The Lord Mayor is very pitiful, an affect that is increased by Schkade’s expressive and simple cartooning for the character. Despite all this action and guns, there is actually very little violence in this strip as it expresses Classic Hollywood sensibility to how that is dealt with. The untimely end to the Lord Mayor is handled off screen in a series of panels that displace the violence on to the perpetrators dead gaze with crushing onomatopoeia. It isn’t the goriest thing I’ve read all year but it is certainly the most violent.

“Lavender Jack” begins to kick things up into high gear as the story enters a new stage.

The Masked Fables
Episode 1 – 6
Updates: Wednesday
By Ebae Kim
Reviewed by Jacob Cordas

In “Snow White,” there is a line that “The Masked Fables” kept bringing me back to: “Remember, you’re the one who can fill the world with sunshine.” Every person is responsible for their own happiness, for bringing out the beautiful. When making art, the responsibility now is how do you bring out the sunshine in each person in the world you’re creating and the characters that populate it. Ebae Kim is able to succeed at half of this.

With writing that is strong on characterization, it would seem to be the second half. The dialogue is high energy and fun, creating an immediate sense of urgency even when going through the ropes of exposition. However, more often than not, this doesn’t translate to the actual drawing of the characters. While there are occasional bright and beautiful moments in these first few episodes, most notably the representation of Snow White, the regular cast is often drawn as though Kim is just trying to get to the next major set-piece.

Continued below

But those set pieces are so dazzling, it makes “The Masked Fables” worth reading. Whether it be a gorgeous castle, the beauty of a fairy tale abstractly represented, or the moment Snow White is finally revealed that I discussed above, the webcomic soars. It’s delightful and majestic. It’s what the series should be the whole time. It’s what I wish it were the whole time.
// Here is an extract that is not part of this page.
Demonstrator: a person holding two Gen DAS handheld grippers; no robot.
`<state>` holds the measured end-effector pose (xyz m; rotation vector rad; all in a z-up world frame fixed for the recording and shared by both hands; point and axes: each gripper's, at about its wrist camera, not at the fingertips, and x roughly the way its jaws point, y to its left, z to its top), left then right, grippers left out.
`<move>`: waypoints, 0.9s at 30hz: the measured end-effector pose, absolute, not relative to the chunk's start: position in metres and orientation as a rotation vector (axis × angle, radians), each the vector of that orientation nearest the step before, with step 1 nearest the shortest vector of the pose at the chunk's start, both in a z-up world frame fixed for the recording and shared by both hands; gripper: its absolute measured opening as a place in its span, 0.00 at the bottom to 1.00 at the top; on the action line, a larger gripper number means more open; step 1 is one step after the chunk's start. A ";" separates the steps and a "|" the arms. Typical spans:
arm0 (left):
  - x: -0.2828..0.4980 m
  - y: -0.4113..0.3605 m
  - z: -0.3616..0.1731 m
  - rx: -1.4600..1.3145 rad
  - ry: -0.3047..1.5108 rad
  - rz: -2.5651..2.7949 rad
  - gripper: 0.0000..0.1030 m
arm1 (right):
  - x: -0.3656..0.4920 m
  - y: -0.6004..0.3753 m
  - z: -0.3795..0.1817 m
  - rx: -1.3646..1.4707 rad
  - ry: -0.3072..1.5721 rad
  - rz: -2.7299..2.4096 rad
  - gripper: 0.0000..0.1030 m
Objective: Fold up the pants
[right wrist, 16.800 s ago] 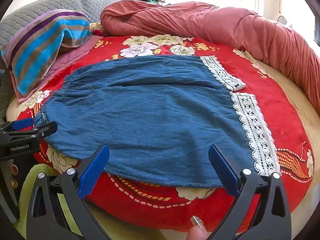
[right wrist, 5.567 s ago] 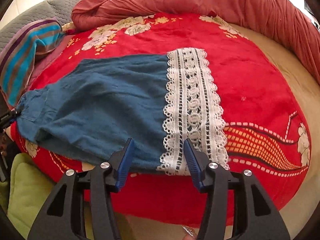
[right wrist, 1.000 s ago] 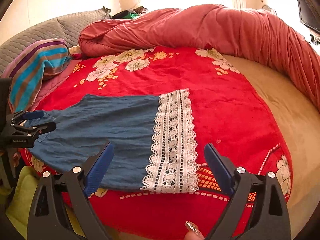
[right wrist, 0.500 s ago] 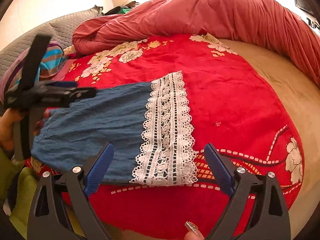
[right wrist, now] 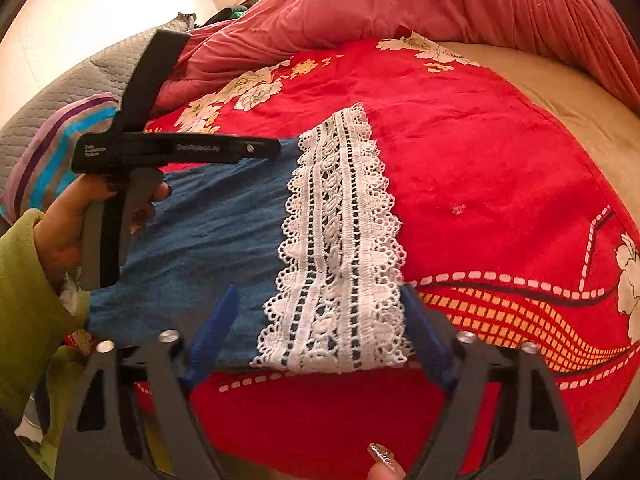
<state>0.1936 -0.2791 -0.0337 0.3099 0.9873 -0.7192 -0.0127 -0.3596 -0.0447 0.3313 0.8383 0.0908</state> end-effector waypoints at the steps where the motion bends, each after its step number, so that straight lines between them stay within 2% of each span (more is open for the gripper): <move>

At the end of the day, I’ll still keep reading it. I want to see it improve and grow into the majestic reimagining of fairy tales I know it can be. It may not be there yet but if any webcomic deserved a happy ever after it was this one.

A Side Character’s Love Story
‘Enjoy Yourselves!’ – ‘It Feels like a Miracle’
Updates: Saturdays
By Akane Tamura
Reviewed by Elias Rosner

It’s weird to be reviewing a manga for this column but here we are. Now, I fully understand that “manga” is a fraught category that falls apart pretty quickly upon scrutiny in terms of what it actually *means* but it’s a helpful as a stylistic shorthand. “A Side Character’s Love Story” isn’t a webcomic in the same way that ONE’s “Mob Psycho 100” and Yayoiso’s “ReLIFE” are, but because it’s getting a chapter (ish) by chapter publication on a webcomic platform, so imma count it.

While I don’t totally love the title, mostly because it feels disingenuous to the actual story we get, “A Side Character’s Love Story” is warm and wholesome and channels the feeling that one is a side character in their own life to a T. I felt seen quite often while reading these chapters, between Nobuko’s bouts of social anxiety and timidness or Irie’s own misunderstandings that never quite rise to the level of melodrama. In fact, despite the fussing the art makes when Nobuko is clearly flustered or anxious, the story & drama is nice and low-key.

Tamura’s art is clean and clear as well, a perfect fit for this kind of romance story. It’s just heartwarming y’all! I do have to say that these more recent chapters are a lot more sure of themselves than the earlier ones, especially now that the “quirks” captions are gone, which weren’t bad but felt unnecessary. Tamura conveys plenty through her art, specifically in the smaller reactions of each of our principal characters, and so they ended up being clutter on the page.

One critique I do have, which has nothing to do with the comic, is that it’s clear these were originally in a magazine and not built for a vertical scroll. For readers who are looking for a more seamless reading experience, this would not be my preferred format. But for anyone looking for a new romance comic that is simple, wholesome, and too relatable, this is a great read to start the new year.